DATA MINING AND KNOWLEDGE DISCOVERY FROM THE EXECUTIVE PERSPECTIVE:
AN INTERVIEW WITH ROGER STEIN 11.04.97 by Alan Beck, editor in chief D S *
D S * : What are the most common serious mistakes made by CIOs implementing data mining and knowledge discovery technologies?
STEIN: "At the CIO level, it's hard to characterize something as a mistake after only a short period of time, which is typically how long most firms have been undertaking data mining programs. This is particularly so given the amount of infrastructure development and learning that must sometimes take place. Having said that, certain patterns of behavior seem to emerge in many data mining projects.
"There is, first, a tendency to focus closely on the tools, getting excited about one or another, as opposed to really looking at how the business problems are structured. Yet it is the structure of the problems that allows the solutions to fall out. You can use any tool to solve almost any problem, if you're willing to work hard enough on it. It then becomes a question of whether you're doing things efficiently and what your likelihood of success will be.

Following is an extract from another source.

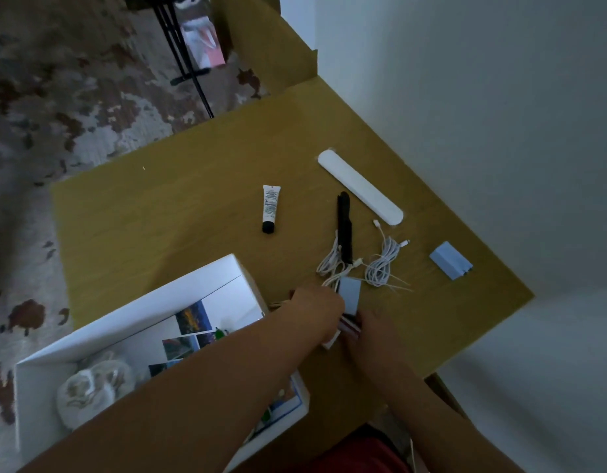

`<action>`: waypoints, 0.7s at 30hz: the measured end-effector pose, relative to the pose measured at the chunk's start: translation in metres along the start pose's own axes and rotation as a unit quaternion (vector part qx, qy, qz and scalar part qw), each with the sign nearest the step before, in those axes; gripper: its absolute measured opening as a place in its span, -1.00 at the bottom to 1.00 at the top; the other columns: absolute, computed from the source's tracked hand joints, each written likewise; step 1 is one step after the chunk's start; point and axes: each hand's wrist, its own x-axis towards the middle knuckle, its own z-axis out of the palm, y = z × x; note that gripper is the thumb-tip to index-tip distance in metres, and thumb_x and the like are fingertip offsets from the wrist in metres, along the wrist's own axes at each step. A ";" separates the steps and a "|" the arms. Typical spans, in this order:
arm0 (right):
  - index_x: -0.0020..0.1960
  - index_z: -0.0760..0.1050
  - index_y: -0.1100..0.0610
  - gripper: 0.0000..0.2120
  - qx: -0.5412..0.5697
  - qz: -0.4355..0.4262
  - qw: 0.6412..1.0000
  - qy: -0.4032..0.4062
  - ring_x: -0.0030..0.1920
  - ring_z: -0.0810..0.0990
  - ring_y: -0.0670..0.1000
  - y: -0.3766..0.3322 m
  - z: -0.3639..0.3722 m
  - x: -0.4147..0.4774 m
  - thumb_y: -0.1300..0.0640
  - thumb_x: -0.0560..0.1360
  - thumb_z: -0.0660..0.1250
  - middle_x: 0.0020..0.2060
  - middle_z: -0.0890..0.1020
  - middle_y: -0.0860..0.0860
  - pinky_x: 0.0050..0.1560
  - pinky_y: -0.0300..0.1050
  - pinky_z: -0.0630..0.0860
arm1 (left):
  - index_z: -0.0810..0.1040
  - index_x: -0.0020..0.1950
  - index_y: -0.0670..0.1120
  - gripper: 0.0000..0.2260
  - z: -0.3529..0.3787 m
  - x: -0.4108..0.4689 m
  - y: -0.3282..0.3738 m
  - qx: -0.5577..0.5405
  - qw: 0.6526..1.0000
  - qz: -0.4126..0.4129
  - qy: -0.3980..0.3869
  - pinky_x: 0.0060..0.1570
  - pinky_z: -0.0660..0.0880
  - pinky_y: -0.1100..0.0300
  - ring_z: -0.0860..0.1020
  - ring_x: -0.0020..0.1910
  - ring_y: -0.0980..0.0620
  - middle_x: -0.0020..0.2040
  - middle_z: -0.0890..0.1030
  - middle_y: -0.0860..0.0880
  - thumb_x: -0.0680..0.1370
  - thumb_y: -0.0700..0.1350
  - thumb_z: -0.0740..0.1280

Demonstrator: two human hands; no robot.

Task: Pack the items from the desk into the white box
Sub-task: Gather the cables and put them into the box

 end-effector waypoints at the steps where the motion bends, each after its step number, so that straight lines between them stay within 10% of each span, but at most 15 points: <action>1: 0.17 0.45 0.15 -0.73 0.001 -0.003 1.000 -0.007 0.09 0.51 0.08 0.001 0.001 0.002 0.08 0.52 0.25 0.13 0.54 0.14 0.08 -0.09 0.40 | 0.44 0.27 -0.14 -0.70 0.000 0.005 0.002 0.015 1.000 -0.007 -0.024 0.08 0.46 0.00 0.47 0.19 -0.11 0.24 0.46 -0.14 0.53 -0.20 0.29; 11: 0.01 0.49 0.14 -0.86 0.013 -0.046 0.999 -0.008 -0.18 0.44 -0.01 0.012 -0.030 -0.009 0.11 0.54 0.22 -0.03 0.57 0.10 -0.23 -0.23 0.22 | 0.48 0.20 -0.17 -0.72 -0.003 0.014 0.003 0.097 0.993 0.018 -0.061 0.03 0.48 0.04 0.52 0.12 -0.10 0.18 0.52 -0.14 0.51 -0.14 0.34; 21: -0.03 0.42 -0.08 -0.87 0.114 -0.020 0.993 0.015 -0.36 0.43 -0.15 -0.030 -0.082 -0.046 -0.08 0.57 0.13 -0.36 0.45 -0.11 -0.41 -0.28 0.27 | 0.54 0.21 0.02 -0.63 -0.008 -0.082 -0.041 -0.231 0.944 0.038 0.233 -0.13 0.42 0.21 0.49 0.00 0.06 0.06 0.55 -0.01 0.41 0.03 0.40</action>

"People sometimes think of these technologies as magic bullets. Much early commercial work in neural networks, for example, took the position that you didn't have to understand either your data or statistics -- just dump the data in, and the technology would find the relationships. But, it turns out that, you must have a very firm background in modeling, statistics and the business domain in order to structure, validate and justify any model, whether it's a decision tree, neural network, discriminant analysis or whatever. So the tool wasn't the answer.
"Because most of these methods involve extensive searches for patterns through very large data spaces, to the extent that you make the process more difficult by a problem-poor formulation you're far less likely to find interesting information.

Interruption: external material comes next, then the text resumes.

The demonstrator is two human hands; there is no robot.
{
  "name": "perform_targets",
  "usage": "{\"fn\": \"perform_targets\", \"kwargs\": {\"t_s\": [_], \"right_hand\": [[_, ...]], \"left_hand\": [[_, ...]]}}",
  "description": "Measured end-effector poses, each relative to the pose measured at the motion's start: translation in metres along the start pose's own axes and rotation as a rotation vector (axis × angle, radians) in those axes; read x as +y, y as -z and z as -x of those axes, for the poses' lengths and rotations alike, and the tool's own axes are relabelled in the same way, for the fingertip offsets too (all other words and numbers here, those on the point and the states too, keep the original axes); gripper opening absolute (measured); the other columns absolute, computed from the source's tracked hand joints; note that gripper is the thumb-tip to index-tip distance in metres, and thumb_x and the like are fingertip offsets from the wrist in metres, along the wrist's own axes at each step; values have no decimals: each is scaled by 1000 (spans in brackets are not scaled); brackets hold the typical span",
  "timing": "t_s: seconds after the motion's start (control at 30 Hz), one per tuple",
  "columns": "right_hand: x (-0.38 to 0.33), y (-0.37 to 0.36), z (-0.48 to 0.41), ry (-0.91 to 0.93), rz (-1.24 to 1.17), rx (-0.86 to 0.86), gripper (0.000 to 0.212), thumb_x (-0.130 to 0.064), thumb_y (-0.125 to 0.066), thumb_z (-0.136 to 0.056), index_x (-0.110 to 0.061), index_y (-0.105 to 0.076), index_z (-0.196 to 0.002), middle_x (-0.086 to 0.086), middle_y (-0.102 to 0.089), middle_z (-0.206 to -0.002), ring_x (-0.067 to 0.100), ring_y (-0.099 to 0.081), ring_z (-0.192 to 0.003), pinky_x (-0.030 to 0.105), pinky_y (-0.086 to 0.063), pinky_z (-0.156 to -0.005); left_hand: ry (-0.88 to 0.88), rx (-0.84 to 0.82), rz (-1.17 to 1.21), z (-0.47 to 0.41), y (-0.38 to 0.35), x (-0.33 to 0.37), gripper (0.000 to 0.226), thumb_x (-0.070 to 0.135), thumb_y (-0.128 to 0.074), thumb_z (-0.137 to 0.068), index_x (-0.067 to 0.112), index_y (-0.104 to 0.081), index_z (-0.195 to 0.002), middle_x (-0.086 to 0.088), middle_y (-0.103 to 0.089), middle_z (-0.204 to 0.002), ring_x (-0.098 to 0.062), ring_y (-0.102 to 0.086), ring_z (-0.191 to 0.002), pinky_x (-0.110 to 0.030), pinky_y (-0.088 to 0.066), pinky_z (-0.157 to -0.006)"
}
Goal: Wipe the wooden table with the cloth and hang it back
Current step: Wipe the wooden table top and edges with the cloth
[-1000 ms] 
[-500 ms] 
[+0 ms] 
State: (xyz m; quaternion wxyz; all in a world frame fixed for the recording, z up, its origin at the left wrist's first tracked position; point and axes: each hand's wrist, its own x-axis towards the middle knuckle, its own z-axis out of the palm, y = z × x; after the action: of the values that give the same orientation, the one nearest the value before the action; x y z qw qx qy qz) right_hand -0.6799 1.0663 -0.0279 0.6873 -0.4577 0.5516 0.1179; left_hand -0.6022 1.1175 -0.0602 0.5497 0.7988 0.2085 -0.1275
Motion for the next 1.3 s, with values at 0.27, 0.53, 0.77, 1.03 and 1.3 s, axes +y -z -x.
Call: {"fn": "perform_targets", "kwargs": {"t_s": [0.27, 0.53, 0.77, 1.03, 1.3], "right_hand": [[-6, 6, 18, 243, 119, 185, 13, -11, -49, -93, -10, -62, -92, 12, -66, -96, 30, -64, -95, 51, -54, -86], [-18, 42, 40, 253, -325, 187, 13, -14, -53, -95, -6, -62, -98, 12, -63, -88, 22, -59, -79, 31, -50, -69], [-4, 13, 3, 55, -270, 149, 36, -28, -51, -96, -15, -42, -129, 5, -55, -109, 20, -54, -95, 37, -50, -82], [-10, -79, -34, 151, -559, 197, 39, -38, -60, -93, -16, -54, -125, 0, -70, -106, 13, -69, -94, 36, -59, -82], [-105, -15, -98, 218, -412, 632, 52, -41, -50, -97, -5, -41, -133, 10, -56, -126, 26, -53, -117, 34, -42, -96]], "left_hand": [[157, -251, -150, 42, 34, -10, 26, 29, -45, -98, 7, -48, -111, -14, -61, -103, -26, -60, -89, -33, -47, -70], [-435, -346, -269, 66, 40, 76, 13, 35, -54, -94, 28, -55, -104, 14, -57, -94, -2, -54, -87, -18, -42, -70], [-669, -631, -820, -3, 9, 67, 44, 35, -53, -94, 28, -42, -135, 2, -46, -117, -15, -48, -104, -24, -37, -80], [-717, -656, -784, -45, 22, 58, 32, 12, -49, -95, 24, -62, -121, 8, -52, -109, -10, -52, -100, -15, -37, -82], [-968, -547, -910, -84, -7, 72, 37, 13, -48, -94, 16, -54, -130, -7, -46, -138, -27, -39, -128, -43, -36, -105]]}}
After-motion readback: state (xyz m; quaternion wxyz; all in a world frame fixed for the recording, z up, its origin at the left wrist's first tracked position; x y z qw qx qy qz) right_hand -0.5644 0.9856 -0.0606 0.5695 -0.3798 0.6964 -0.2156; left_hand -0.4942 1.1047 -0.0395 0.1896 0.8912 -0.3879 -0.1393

"There is another side to that coin: the problem of overfitting. It's human nature to see patterns in things. When people look at the output of, say, a particular data mining algorithm -- a rule, perhaps that bubbles to the surface of the data -- there's a desire to explain that rule using intuition and background knowledge. And people are very good at figuring out such explanations, even if they're wrong.
"Most people who work in this field have had the experience of finding an interesting (but false) rule, only to later realize that they made some error in problem formulation or picked up some spurious relationship in the data. What is interesting is that people can usually generate a very good explanation for a rule even when the rule is wrong! So it is very easy to fool yourself: that's another mistake you run into frequently. This points out the need for more rigor in some data mining approaches."
D S * : Specifically, how can you guard against the perception of spurious patterns or relationships?
STEIN: "It is a tricky problem. Rigorous testing procedures are important: this breaks with some of the more common statistical approaches to problem-solving that concentrate on evaluating the significance of the parameters of the model itself. I, like most people who work in this field, typically favor out-sample testing. But even this can be tricky! People tend to make technical mistakes during testing. There are lots of stories of developers that thought they were performing exceptionally rigorous testing, when in fact, they were missing a fundamental assumption in their whole approach."
D S * : Should a CIO work closely with a statistician?
STEIN: "Since the CIO sets the vision for the organization, it behooves him or her to have a firm grasp of data mining technology at least at the intuitive level. But this doesn't necessarily mean that the CIO needs to work intimately with a statistician or programmer. That level of in-depth technical familiarity may not be warranted.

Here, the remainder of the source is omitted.